Two decades before the Business Roundtable awakened on the merits of stakeholder capitalism, I was fortunate to be part of the executive team of Timberland, a purpose-oriented company. The company’s mission included “trade and justice” in equal parts, enabling innovative sustainability actions and outcomes. As a result, the company has been recognized by entities ranging from Professional ethics magazine at the White House.
Yet despite the recognition, I can’t tell you how much the company’s carbon footprint has grown during my tenure as chief operating officer. Although the impact of Timberland’s “scope 1” (direct emissions) and “scope 2” (purchased electricity) decreased by double digits each year, 96 percent of the company’s carbon emissions were in “scope 3” (emissions upstream and downstream). These emissions came from cattle ranchers in Brazil, exclusive producers in the Dominican Republic, and finished product factories in China. Despite the company’s intention to remedy its climate impact, Timberland did not have the tools or know-how to comprehensively measure its environmental impact.
It’s been over a decade since my Timberland graduation. A lot has changed. The company was acquired by VF Corp. Climate change is no longer theoretical; it is helping to burn down homes and flooded subway stations. Consumers and investors are starting to rate their values. And there are better tools for estimating and measuring emissions.
As a result, responsible companies are stepping up their commitments to climate action. For example, The Fashion Pact, an industry-led initiative launched before the 2019 G7 Summit, has committed 70 companies to protect the oceans, promote biodiversity and achieve carbon neutrality by 2050. At the same time, dozens of fashion companies (including VF Corp) are committed to delivering science-based goals with aggressive goals of purpose 1, 2 and 3 by 2030 and 2050.
This all looks promising.
Unfortunately, it looks better on paper than in practice. How come? For starters, commitments shouldn’t be confused with progress. Consider past corporate commitments to stop deforestation, reduce plastic use, or reduce corporate carbon emissions. This is, in part, because system incentives continue to prioritize short-term profits over long-term health of the planet.
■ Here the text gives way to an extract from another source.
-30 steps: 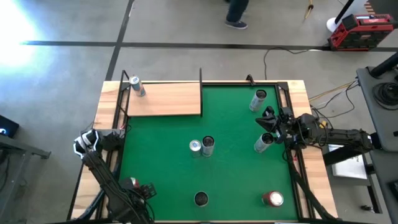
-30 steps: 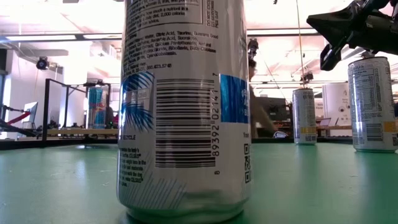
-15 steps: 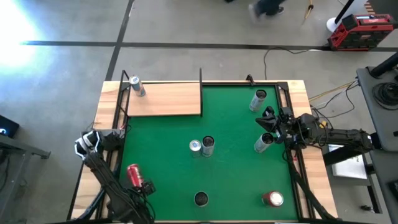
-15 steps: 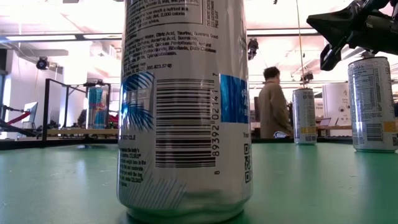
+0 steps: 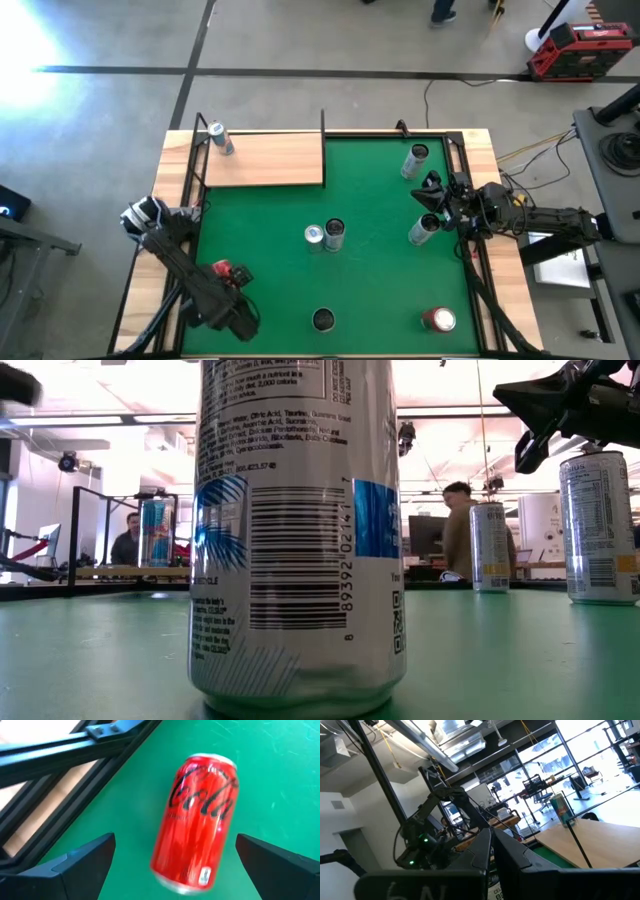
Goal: Place canned beverage on shelf
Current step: Put the left red soda can on the shelf
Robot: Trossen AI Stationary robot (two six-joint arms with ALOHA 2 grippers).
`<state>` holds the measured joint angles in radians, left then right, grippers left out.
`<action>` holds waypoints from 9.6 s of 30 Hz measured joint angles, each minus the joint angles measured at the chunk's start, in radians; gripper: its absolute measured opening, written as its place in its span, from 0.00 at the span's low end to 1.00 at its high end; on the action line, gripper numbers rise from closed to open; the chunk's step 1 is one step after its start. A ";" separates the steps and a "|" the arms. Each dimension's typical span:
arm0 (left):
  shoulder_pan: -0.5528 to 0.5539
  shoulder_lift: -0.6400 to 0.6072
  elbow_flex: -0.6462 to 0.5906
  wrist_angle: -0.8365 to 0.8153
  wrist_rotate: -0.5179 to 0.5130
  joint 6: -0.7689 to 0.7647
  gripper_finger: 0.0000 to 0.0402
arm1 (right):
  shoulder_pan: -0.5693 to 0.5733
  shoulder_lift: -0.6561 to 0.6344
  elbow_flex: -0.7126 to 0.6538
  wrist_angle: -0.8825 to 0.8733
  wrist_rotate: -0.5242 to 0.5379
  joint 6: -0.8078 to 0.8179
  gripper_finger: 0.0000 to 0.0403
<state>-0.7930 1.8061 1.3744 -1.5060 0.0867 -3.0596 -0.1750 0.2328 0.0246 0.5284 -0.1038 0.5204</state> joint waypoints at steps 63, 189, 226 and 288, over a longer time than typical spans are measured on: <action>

After all, investor time horizons are shrinking as companies’ investment horizons grow. Furthermore, most externalities, including carbon emissions, remain priceless. As a result, companies that pay the true cost of carbon, for example, become victims of a free rider problem.
Despite the passage of time, the advent of tools and the presumed business case for sustainability, even those most committed to recovery and action fall short. According to my analysis, less than half of the Fashion Pact signatories even include scope 3 emissions in their goal setting. At the same time, many large fashion companies that have joined Science Based Targets are already behind their goals and have no legitimate plans to deliver on their commitments.
After 25 years of trying, it is time to admit that our voluntary corporate action to address social and environmental challenges is not working. Since the start of the corporate reporting movement, carbon emissions have increased by 50%. At the same time, social justice in overseas factories remains elusive. We need a different approach.
Part of the solution is to change the rules of the system. This is what the proposed Fashion Sustainability and Social Accountability Act does. The Fashion Act, for short, was introduced this week in New York State by The Act on Fashion Coalition which includes, among other leaders, the New Standard Institute, Stella McCartney, NRDC, Uprose and South Asian Fund for Education Scholarship and Training. The law requires basic transparency for both finished products and raw material suppliers, the disclosure of risk mitigation strategies and compliance with the objectives set in agreement with the Science Based Targets Initiative. All brands with revenues over $ 100 million transacting in New York State are covered by the law, which effectively means all major fashion brands, from Louis Vuitton to H&M.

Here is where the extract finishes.